Nach einer Weile gab der Doge Jacopo das Tintenfass zurück. Beinahe hätte er es fallenlassen, so schwach war sein Griff. Er ließ sich in die Kissen zurücksinken, und als er sprach, hatte auch seine Stimme an Stärke verloren. »Was werden diese Maschinen in meinem Körper tun?«
Ein hilfesuchender Blick in Bartolomeos Richtung brachte Jacopo nur ein ermunterndes Lächeln ein, und so räusperte sich er schließlich. »Sie ... ähm ... sie irren so lange umher, bis sie auf etwas stoßen, das ausreichend Widerstand bietet, also härter ist als die Innenwände Eures ... Magens. Dabei wird es sich ohne Zweifel um einen der Gallensteine handeln, den sie dann mit ihren Scheren zerkleinern.«
Vielleicht täuschte er sich, doch für einen Moment schien es ihm, als würde der Doge noch einmal blasser. Dann schien er sich jedoch zu fangen.
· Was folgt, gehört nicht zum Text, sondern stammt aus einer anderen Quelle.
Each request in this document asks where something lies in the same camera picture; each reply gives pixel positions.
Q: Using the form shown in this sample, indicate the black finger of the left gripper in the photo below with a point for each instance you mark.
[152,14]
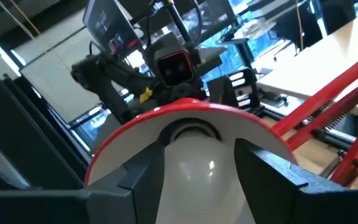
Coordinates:
[219,90]

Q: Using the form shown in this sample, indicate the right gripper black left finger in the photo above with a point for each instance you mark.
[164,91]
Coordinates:
[89,208]

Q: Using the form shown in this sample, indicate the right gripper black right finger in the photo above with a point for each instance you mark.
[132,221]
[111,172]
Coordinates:
[291,202]

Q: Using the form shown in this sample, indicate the red desk lamp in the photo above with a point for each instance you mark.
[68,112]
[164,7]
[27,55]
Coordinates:
[129,149]

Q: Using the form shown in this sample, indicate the white lightbulb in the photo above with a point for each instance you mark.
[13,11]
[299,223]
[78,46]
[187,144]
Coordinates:
[200,180]

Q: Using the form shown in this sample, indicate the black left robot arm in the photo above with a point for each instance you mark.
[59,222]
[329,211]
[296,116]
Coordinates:
[104,77]

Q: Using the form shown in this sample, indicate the black computer monitor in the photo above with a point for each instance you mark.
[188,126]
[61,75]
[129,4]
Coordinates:
[110,28]

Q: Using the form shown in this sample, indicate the large beige wooden desk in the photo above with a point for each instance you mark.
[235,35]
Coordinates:
[322,62]

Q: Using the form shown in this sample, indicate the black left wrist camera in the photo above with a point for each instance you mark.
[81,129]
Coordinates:
[174,68]

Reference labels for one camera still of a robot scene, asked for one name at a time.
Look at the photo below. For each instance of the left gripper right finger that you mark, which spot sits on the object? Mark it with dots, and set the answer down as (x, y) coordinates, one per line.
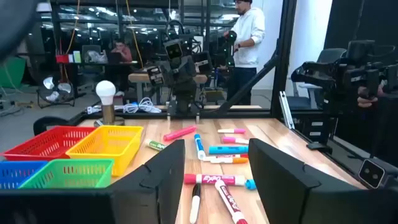
(280, 186)

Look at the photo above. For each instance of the wooden background desk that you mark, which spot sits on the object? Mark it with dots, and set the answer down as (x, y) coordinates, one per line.
(140, 77)

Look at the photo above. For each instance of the light blue Expo marker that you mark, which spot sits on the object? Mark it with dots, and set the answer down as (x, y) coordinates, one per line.
(199, 146)

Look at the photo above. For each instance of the yellow plastic mesh basket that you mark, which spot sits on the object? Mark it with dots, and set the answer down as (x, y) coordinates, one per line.
(105, 140)

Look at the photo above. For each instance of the thin black-capped white marker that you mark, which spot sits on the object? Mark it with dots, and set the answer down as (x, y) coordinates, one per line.
(195, 202)

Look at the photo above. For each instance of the light blue highlighter pen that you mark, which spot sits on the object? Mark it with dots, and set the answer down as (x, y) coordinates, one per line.
(250, 184)
(228, 149)

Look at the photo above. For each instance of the green plastic mesh basket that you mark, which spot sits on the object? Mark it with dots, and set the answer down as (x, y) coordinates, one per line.
(68, 174)

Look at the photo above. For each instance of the black background robot arm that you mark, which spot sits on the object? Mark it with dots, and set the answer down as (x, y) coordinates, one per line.
(230, 46)

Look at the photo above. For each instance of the thin red white marker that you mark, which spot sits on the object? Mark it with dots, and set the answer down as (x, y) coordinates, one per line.
(224, 156)

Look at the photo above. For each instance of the magenta Expo marker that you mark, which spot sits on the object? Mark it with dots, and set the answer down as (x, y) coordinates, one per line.
(214, 180)

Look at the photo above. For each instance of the person's hand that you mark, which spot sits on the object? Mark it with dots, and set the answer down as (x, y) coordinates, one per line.
(367, 100)

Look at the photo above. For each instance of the small red box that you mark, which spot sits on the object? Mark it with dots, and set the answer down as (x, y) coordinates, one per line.
(62, 58)

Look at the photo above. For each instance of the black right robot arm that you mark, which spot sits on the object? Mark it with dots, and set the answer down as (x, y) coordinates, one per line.
(184, 98)

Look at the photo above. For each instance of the black partition panel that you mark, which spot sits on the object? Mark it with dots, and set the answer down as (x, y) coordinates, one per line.
(373, 25)

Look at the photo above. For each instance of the black table-edge camera box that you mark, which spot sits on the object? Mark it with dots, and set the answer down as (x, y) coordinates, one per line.
(371, 173)

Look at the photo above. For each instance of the red Expo marker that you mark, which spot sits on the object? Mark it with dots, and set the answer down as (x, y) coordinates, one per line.
(230, 202)

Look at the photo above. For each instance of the green board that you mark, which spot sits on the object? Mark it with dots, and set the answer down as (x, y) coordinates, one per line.
(11, 73)

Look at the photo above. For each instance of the black table clamp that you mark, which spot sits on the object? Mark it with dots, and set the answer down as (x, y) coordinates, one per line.
(318, 146)

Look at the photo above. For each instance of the white bulb brass lamp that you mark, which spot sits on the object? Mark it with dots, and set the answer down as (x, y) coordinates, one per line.
(105, 90)

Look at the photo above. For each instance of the black curved chair back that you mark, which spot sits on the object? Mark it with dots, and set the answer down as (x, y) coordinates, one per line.
(46, 122)

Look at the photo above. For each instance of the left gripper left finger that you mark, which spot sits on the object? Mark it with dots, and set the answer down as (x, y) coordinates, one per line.
(161, 186)

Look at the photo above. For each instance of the blue plastic mesh basket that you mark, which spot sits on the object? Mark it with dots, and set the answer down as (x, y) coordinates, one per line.
(18, 174)

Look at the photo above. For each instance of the light green Expo marker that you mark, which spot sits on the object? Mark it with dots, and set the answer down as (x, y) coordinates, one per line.
(155, 145)

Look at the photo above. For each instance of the thin orange white marker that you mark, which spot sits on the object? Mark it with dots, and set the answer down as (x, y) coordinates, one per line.
(239, 160)

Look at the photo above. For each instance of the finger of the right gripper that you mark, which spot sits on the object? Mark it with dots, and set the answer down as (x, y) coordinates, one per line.
(155, 75)
(203, 63)

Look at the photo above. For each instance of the red plastic mesh basket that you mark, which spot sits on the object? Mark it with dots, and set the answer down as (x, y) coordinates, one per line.
(46, 146)

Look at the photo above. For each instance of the black drawer cabinet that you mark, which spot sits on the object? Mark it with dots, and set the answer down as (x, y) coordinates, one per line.
(312, 127)

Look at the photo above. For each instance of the black floor fan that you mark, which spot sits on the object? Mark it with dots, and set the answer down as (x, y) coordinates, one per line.
(56, 90)

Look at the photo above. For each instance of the grey office chair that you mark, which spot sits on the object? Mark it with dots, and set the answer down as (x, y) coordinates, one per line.
(329, 56)

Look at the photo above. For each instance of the pink highlighter pen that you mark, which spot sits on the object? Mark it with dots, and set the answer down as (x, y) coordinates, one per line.
(179, 132)

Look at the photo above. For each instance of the person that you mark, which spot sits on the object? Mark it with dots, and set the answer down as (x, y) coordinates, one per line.
(122, 51)
(248, 37)

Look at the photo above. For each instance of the silver aluminium bar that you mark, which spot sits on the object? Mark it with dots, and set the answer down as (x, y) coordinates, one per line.
(286, 109)

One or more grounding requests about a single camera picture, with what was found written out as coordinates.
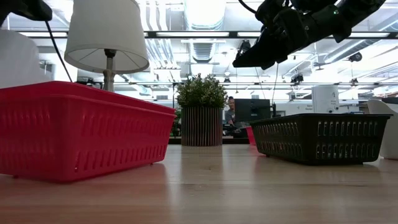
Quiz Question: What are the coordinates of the brown ribbed plant pot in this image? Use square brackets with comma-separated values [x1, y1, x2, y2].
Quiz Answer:
[181, 106, 224, 147]

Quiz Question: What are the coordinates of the black hanging spotlight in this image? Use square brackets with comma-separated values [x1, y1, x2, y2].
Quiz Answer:
[238, 39, 251, 53]

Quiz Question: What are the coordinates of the large black plastic basket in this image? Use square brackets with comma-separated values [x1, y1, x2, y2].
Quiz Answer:
[249, 113, 393, 166]

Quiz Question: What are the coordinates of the black computer monitor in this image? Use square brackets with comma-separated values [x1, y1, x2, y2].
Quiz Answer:
[234, 98, 272, 123]

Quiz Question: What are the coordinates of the silver lamp base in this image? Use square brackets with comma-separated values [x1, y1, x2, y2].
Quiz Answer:
[102, 49, 118, 93]

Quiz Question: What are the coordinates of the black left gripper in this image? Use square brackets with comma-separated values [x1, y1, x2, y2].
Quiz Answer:
[0, 0, 53, 22]

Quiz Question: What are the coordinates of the white cylindrical kiosk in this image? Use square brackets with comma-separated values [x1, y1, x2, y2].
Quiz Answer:
[312, 85, 340, 113]

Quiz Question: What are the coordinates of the person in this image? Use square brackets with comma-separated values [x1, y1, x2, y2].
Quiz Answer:
[224, 96, 236, 125]

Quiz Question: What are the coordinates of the black overhead frame bar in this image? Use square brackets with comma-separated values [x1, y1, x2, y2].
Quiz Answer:
[0, 30, 398, 40]

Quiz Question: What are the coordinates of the large red plastic basket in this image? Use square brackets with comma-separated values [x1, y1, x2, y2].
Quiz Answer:
[0, 88, 177, 184]

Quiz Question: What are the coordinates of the black cable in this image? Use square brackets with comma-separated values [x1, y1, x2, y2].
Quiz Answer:
[45, 20, 73, 83]
[238, 0, 259, 15]

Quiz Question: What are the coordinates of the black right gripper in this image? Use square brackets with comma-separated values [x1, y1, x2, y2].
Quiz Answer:
[232, 0, 343, 71]

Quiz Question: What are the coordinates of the white lamp shade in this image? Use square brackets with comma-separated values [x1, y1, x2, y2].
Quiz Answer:
[63, 0, 150, 75]

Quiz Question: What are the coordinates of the green artificial plant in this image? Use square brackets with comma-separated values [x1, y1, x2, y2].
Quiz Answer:
[175, 73, 229, 110]

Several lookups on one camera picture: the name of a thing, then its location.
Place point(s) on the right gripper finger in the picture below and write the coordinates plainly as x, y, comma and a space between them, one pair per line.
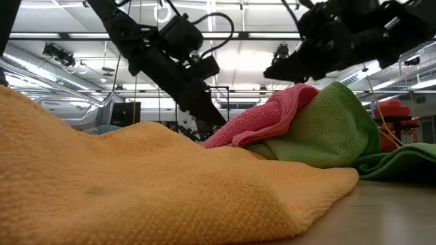
296, 66

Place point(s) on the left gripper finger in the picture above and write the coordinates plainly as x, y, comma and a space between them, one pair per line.
204, 109

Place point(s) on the pink microfiber towel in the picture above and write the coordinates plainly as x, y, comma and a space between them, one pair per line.
265, 119

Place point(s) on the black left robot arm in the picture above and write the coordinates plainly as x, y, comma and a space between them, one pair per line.
116, 20

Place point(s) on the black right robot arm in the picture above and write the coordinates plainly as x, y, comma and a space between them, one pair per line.
408, 20

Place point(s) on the blue microfiber towel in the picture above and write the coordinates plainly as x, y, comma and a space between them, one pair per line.
109, 129

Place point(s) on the green microfiber towel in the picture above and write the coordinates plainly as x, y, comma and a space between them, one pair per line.
327, 136

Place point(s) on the black ceiling spotlight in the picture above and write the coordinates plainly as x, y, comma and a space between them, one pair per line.
412, 61
281, 54
59, 54

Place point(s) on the black monitor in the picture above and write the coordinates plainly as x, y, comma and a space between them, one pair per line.
126, 114

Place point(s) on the red plastic bin stack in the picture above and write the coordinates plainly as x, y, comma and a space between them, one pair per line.
391, 109

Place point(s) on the black shelving unit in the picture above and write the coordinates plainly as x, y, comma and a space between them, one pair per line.
396, 124

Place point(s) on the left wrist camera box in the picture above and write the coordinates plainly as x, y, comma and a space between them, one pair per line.
204, 68

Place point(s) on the silver ventilation duct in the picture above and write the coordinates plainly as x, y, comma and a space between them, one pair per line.
51, 73

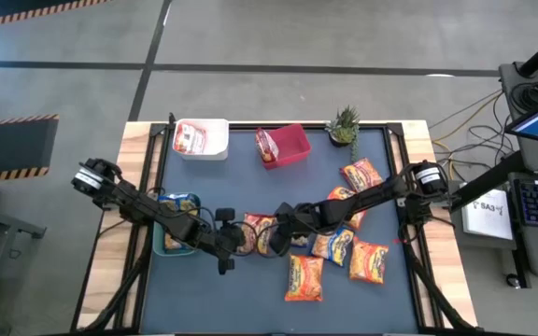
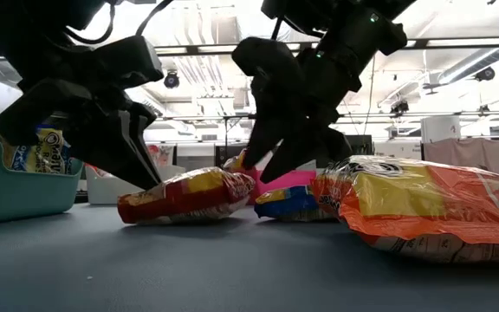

»Gut, gut.« Die Worte klangen wenig überzeugt. »Und wie gelangen die Maschinen danach wieder hinaus?«
Diesmal erbarmte sich Bartolomeo. »Auf dem natürlich Wege. Es besteht wirklich kein Grund zur Sorge. Ich habe noch nie erlebt, dass eine von Jacopos Maschinen anders als einwandfrei funktioniert hätte.«
»Ich weiß. Meine Schwester trägt eines seiner Wunderwerke als Schmuck.« Der Blick des Dogen bohrte sich in den Jacopos, der fiebrige Glanz war für einen Moment fast vollständig daraus verschwunden. Er schien ihn zu prüfen, abzuschätzen. Schließlich seufzte er.
»Nun gut. Da ich ohnehin sterbe, wenn ich diese Maschinen nicht schlucke, ist es wohl einen Versuch wert. Doch ich verpflichte euch beide zu absolutem Stillschweigen. Ihr wisst, dass es einige Angehörige des Klerus gibt, die in den Wundern der Technik ein Vergehen gegen Gott sehen. Ich möchte sie mir nicht noch mehr zum Feind machen, als ich das ohnehin schon getan habe.«
Jacopo brachte vor lauter Nervosität nur ein Nicken zustande, doch Bartolomeo fand wie immer die richtigen Worte.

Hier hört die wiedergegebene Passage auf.